• [DIRECTIONS]:
Copy all the lines of the listing below exactly. Skip the images.

▽

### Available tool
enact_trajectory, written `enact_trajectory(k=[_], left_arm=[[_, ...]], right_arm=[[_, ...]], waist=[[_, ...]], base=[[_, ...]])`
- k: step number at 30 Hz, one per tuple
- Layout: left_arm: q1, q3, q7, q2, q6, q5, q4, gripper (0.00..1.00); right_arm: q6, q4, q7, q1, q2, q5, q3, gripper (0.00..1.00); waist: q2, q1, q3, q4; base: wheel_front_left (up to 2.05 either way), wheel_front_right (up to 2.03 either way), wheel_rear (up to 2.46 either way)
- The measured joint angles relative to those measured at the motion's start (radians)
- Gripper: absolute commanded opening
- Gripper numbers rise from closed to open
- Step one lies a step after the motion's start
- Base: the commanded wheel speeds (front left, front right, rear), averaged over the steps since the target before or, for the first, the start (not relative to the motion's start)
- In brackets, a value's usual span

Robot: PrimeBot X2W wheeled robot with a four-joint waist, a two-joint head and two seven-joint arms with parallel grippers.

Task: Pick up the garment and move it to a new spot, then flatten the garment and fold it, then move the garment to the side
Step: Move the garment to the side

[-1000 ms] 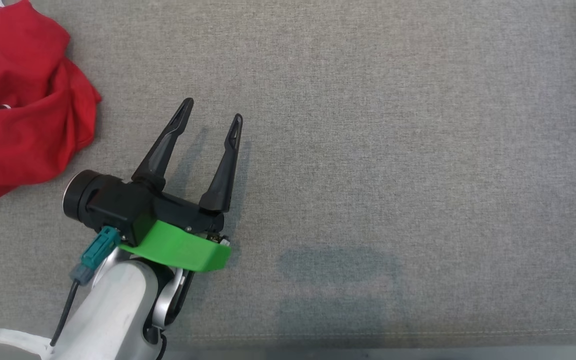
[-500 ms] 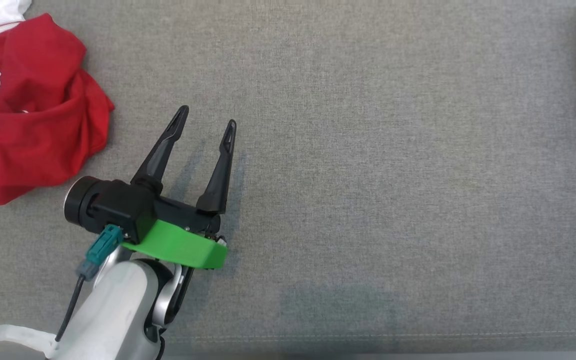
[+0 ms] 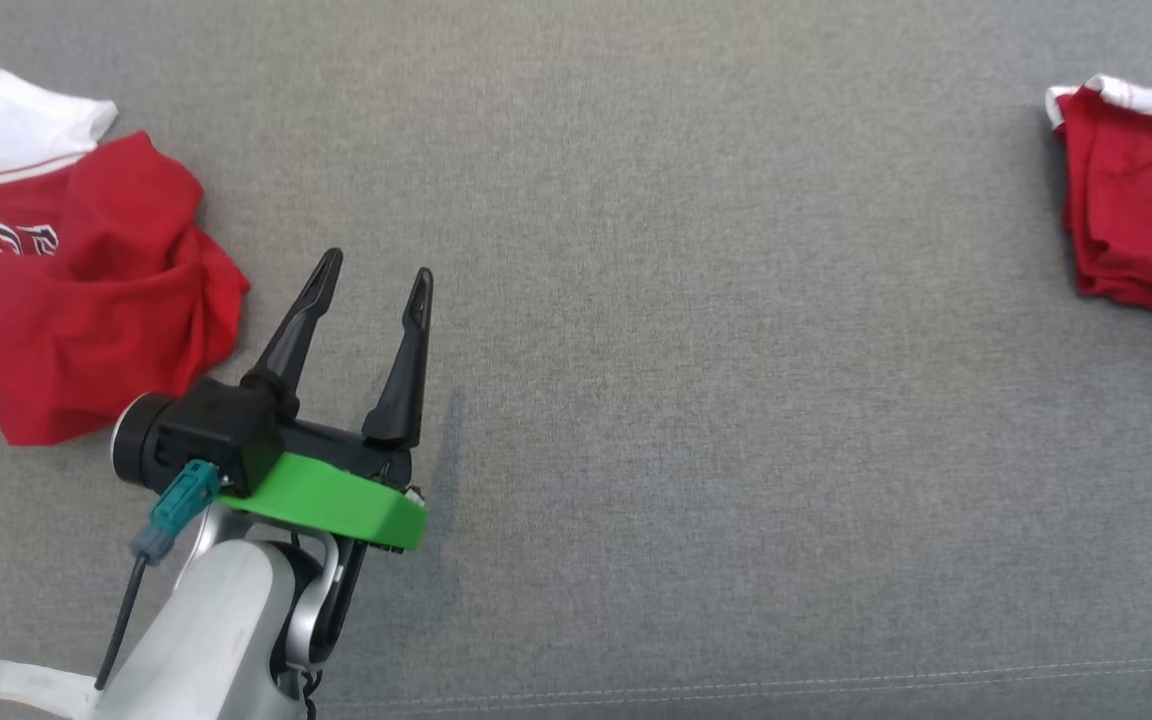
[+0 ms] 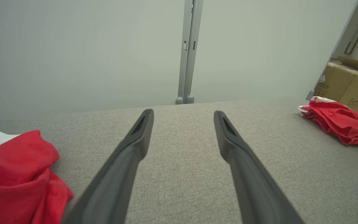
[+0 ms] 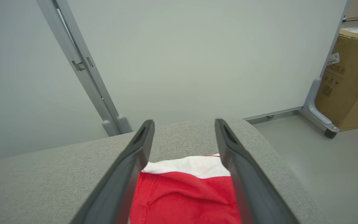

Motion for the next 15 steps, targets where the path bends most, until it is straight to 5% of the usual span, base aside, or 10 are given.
enact_trajectory(k=[9, 15], left_arm=[[0.053, 0.039, 0.000, 0.000, 0.000, -0.038, 0.041, 1.00], [0.127, 0.068, -0.001, 0.003, 0.000, -0.054, 0.065, 1.00]], right_arm=[[0.025, -0.176, 0.000, 0.015, 0.077, -0.017, -0.006, 1.00], [0.041, -0.272, 0.000, 0.203, 0.171, -0.026, 0.007, 1.00]], waist=[[0.0000, 0.0000, -0.119, -0.018], [0.0000, 0.0000, -0.213, -0.017]], base=[[0.00, 0.00, 0.00], [0.00, 0.00, 0.00]])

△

• [EXERCISE RESULT]:
### Available tool
enact_trajectory, written `enact_trajectory(k=[_], left_arm=[[_, ...]], right_arm=[[_, ...]], waist=[[_, ...]], base=[[_, ...]])`
- k: step number at 30 Hz, one per tuple
- Layout: left_arm: q1, q3, q7, q2, q6, q5, q4, gripper (0.00..1.00); right_arm: q6, q4, q7, q1, q2, q5, q3, gripper (0.00..1.00); waist: q2, q1, q3, q4; base: wheel_front_left (up to 2.05 either way), wheel_front_right (up to 2.03 either way), wheel_rear (up to 2.46 either way)
- The measured joint angles relative to those measured at the motion's start (radians)
- Gripper: absolute commanded opening
- Gripper numbers rise from closed to open
- Step one lies a step after the motion's start
- Base: the commanded wheel speeds (front left, front right, rear), averaged over the steps since the target before or, for the first, the start (not relative to the motion's start)
- In brackets, a value's usual span

Robot: PrimeBot X2W wheeled robot with a four-joint waist, a two-joint head and two seven-joint arms with parallel grippers.

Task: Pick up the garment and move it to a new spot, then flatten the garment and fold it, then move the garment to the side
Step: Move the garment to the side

[-1000 ms] 
[-500 ms] 
[+0 ms] 
[+0 ms] 
[+0 ms] 

Motion for the next 15 steps, targets where the path bends most, until it is straight to 5% of the usual span, base aside, or 10 are given.
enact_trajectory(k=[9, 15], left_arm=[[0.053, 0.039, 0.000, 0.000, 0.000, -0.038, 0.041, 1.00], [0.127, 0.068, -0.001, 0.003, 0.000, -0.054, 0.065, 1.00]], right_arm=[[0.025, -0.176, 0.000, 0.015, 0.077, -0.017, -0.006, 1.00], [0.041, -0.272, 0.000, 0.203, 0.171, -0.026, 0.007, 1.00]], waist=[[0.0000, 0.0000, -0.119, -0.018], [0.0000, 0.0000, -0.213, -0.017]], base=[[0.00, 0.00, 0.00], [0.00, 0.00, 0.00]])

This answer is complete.